Actor, Rupert Grint (L) Emma Watson (M) and Daniel Radcliffe (R) on the set of the film ‘Harry Potter and The Prisoner of Azkaban’, London, England, 2003 (Photo by Murray Close/ Getty Images)
Getty Images
When investing in any company or industry — or if you depend on one for your income — it’s important to know the potential risks. Generative artificial intelligence, at least in the form of large language models like ChatGPT, has weaknesses. New research shows a serious one.
A Known AI Industry Risk Example
An example of a risk in the industry is that vendors have invested in and offered advanced credit to one another, which essentially is like building an industry on forms of debt.
BNY Mellon estimates that in 2025, such cloud infrastructure providers as Amazon, Alphabet/Google, Meta, Microsoft, and Oracle raised $121 billion in new debt, with more than $90 billion of that raised in the fourth quarter of the year. Credit spreads widened for all the companies, Oracle and Meta most of all, according to the report. Investors are increasingly turning to credit default swaps (which became one of the massive implosions during the global financial crisis.
BNY Mellon also noted, “UBS analysts foresee as much as $900 billion in new debt from global companies in 2026. Further out, Morgan Stanley and JP Morgan project the technology sector may need to issue as much as $1.5 trillion in new debt over the next few years to finance AI and data center infrastructure construction.”

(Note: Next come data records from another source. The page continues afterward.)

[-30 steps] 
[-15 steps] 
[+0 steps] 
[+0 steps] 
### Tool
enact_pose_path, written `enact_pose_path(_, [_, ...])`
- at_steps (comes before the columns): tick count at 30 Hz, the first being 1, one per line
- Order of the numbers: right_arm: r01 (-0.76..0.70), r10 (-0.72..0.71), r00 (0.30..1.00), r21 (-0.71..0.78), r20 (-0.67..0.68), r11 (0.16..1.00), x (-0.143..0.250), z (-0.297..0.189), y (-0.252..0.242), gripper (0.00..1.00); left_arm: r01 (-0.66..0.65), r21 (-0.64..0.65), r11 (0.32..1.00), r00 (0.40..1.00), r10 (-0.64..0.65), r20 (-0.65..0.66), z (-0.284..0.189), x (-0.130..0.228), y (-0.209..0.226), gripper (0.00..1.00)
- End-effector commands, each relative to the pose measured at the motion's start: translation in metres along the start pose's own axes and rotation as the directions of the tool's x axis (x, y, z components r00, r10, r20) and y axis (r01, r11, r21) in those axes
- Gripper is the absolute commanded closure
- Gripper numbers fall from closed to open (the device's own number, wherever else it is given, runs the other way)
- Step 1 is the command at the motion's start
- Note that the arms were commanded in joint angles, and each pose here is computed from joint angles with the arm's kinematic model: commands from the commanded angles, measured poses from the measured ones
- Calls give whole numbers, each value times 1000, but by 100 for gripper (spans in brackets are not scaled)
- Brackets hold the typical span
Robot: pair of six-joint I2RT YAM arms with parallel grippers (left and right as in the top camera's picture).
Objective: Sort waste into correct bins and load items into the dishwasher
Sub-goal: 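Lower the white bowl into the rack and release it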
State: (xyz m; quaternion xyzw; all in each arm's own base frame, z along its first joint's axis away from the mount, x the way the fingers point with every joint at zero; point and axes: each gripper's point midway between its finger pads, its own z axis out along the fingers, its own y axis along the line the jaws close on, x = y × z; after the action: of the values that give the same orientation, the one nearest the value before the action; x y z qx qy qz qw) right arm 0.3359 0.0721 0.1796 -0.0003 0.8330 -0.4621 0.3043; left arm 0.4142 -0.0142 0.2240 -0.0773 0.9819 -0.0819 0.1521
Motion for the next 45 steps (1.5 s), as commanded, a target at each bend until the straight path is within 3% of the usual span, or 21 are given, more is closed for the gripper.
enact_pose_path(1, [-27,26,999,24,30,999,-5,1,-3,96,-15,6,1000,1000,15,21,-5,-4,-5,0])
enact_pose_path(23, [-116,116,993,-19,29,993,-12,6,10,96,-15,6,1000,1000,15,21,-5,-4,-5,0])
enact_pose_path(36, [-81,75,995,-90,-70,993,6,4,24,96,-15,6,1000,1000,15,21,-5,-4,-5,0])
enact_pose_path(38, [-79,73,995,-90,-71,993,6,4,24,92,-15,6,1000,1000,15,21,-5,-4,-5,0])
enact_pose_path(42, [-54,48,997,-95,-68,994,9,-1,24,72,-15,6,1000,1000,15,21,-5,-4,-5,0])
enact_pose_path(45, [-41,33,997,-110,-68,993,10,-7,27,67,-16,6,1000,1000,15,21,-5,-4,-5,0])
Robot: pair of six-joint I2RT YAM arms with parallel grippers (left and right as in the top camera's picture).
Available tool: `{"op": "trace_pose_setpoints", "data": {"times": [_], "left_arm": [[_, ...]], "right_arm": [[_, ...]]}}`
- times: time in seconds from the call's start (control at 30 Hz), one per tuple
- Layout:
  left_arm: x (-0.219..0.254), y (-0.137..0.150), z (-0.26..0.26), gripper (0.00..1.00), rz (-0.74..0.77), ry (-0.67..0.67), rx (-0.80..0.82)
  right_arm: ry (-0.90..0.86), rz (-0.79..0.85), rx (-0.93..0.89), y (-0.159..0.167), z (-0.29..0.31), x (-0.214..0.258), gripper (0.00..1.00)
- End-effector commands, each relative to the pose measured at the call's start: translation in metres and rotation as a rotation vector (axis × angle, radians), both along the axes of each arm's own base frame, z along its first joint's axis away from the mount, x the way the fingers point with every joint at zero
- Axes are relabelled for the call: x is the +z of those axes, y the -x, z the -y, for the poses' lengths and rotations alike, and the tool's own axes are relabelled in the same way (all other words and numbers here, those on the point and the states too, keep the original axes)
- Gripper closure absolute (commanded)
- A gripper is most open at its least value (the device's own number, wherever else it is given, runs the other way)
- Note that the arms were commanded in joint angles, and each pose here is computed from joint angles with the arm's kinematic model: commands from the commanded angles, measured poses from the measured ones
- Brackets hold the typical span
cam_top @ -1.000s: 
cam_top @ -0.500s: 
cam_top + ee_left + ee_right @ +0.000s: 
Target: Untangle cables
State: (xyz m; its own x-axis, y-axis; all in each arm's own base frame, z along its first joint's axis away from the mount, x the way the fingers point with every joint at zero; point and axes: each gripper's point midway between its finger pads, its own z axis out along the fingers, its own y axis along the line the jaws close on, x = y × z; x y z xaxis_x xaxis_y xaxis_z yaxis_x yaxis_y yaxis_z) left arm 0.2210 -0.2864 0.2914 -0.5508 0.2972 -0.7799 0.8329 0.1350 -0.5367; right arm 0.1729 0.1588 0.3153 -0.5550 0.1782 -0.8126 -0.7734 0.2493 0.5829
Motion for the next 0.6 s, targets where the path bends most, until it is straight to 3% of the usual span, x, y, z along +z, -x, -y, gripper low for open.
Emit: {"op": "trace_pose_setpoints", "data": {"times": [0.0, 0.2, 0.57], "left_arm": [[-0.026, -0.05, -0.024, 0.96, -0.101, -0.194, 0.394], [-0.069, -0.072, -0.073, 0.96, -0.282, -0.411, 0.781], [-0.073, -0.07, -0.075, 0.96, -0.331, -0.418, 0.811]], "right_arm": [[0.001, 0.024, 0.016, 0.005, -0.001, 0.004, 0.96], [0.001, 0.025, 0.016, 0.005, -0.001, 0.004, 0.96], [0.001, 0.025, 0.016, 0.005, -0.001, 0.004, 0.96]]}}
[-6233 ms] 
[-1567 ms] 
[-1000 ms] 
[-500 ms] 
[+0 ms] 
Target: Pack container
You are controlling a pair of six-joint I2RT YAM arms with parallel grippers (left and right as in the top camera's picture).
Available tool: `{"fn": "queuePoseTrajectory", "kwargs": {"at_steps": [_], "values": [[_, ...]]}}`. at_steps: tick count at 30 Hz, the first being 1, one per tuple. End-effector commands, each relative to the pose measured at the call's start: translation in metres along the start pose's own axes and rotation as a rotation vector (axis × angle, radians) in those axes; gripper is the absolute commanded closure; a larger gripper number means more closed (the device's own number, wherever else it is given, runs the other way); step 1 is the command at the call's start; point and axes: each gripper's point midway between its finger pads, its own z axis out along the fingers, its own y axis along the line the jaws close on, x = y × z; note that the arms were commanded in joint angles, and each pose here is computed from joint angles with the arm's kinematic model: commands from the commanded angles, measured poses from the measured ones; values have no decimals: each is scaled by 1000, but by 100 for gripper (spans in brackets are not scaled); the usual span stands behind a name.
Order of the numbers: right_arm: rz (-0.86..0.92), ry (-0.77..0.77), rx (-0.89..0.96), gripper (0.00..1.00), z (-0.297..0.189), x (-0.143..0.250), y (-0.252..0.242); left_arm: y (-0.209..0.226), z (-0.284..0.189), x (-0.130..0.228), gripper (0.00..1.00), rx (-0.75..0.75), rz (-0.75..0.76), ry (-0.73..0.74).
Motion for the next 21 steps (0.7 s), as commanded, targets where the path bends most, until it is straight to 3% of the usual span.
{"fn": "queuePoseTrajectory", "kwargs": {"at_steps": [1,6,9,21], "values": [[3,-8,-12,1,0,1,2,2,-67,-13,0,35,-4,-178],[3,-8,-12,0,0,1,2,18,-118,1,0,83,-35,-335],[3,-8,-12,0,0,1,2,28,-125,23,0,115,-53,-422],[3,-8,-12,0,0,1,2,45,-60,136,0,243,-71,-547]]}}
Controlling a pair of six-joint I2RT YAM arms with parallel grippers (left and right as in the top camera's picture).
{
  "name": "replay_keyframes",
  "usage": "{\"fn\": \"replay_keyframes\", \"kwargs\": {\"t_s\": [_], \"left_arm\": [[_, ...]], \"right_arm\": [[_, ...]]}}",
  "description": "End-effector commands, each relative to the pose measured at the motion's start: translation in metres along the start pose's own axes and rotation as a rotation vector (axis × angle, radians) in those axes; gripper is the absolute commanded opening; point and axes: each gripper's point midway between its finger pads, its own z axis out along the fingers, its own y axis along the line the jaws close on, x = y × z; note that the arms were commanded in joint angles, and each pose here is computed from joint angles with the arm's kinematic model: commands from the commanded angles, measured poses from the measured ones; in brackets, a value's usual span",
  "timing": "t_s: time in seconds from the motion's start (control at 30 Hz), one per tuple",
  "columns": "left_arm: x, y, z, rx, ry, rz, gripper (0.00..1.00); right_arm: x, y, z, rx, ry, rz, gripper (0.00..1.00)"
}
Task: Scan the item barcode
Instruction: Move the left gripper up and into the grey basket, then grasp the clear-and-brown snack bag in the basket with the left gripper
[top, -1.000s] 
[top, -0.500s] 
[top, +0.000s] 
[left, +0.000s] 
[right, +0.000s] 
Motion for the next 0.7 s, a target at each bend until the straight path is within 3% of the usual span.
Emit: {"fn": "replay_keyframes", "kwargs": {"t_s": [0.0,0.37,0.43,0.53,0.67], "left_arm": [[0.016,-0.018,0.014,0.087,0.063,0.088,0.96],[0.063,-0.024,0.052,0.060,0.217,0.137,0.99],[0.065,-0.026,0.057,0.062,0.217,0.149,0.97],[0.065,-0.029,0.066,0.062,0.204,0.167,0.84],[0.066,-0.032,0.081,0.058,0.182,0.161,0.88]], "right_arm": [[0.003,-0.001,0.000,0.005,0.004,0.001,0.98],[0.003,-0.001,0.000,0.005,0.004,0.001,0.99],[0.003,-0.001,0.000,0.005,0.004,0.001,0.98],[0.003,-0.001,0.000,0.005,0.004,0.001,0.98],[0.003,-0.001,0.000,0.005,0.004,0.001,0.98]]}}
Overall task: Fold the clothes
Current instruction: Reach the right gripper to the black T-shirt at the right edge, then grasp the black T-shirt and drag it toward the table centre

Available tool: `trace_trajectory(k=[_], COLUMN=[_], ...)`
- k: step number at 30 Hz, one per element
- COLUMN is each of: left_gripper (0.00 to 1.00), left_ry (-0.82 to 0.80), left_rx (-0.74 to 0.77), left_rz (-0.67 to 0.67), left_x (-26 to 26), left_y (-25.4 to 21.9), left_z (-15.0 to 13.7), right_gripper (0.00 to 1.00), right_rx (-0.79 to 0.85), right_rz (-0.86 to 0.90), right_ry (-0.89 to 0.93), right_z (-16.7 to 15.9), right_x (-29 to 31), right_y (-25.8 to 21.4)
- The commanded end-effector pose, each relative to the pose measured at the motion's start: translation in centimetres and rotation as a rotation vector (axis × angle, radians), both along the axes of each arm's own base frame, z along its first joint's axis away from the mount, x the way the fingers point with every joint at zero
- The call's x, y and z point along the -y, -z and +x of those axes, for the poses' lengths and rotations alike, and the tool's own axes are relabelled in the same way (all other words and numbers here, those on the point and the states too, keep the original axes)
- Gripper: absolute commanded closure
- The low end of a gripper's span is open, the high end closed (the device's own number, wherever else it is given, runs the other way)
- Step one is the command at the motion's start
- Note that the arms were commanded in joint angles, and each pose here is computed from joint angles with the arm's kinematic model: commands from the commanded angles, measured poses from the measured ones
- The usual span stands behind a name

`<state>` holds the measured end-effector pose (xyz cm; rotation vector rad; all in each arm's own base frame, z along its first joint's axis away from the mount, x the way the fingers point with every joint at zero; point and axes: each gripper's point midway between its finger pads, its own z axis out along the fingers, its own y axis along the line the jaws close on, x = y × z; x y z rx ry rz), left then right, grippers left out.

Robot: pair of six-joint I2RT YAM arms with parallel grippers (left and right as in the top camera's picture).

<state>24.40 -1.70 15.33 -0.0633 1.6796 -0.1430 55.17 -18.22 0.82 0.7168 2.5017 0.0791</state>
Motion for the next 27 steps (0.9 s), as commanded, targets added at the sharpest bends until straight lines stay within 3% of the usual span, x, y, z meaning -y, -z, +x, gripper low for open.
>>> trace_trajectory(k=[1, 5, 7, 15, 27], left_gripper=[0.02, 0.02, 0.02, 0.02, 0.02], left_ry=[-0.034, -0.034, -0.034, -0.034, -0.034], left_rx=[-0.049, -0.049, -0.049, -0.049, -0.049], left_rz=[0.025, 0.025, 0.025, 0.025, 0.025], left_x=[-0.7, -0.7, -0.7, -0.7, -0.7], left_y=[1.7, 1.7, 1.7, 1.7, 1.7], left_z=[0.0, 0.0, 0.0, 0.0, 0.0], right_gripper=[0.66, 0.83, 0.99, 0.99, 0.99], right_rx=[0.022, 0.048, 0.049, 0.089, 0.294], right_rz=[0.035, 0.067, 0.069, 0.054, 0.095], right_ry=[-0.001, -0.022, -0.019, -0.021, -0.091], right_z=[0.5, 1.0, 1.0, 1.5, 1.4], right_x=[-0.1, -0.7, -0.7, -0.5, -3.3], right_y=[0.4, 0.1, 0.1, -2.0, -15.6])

Copyright Is At The Heart Of What LLMs Do
As important as the financial issues are, they could be an aside when it comes to other business fundamentals, like intellectual property. The LLM vendors have been fighting lawsuits over copyright owned by materials they’ve frequently used for training without payment. (Legal issues get complicated. I wrote an article about this at the American Bar Association Journal in 2023, if you’d like to read about some of the basics, not including developments since then, although many of the legal issues remain unresolved.)
A defense the industry has used is that the software doesn’t store the original works, that those get set aside. Instead, the systems store complex relationships among words from many published pieces, using sophisticated statistical methods to choose an appropriate message to a user. Supposedly, retrieving similar blocks of writing to originals is rare.
Research Shows Reproduction
At least, that was the presumption. New research from Ahmed Ahmed, Sanmi Koyejo, and Percy Liang of Stanford University and A. Feder Cooper of both Stanford and Yale University delved into a problem that turned up when the New York Times sued OpenAI (creators of ChatGPT) and Microsoft. One of the points in the complaint was, “Powered by LLMs containing copies of Times content, Defendants’ GenAI tools can generate output that recites Times content verbatim, closely summarizes it, and mimics its expressive style, as demonstrated by scores of examples.”
The researchers found that the ability to reproduce materials extends beyond articles to entire books. “While many believe that LLMs do not memorize much of their training data, recent work shows that substantial amounts of copyrighted text can be extracted from open-weight models,” the abstract said.
A question has remained whether full production models could allow such reproduction. The researchers found they could. The first step is called a Best-of-N jailbreak, a technique researchers found in 2024 that “works by repeatedly sampling variations of a prompt with a combination of augmentations – such as random shuffling or capitalization for textual prompts – until a harmful response is elicited.”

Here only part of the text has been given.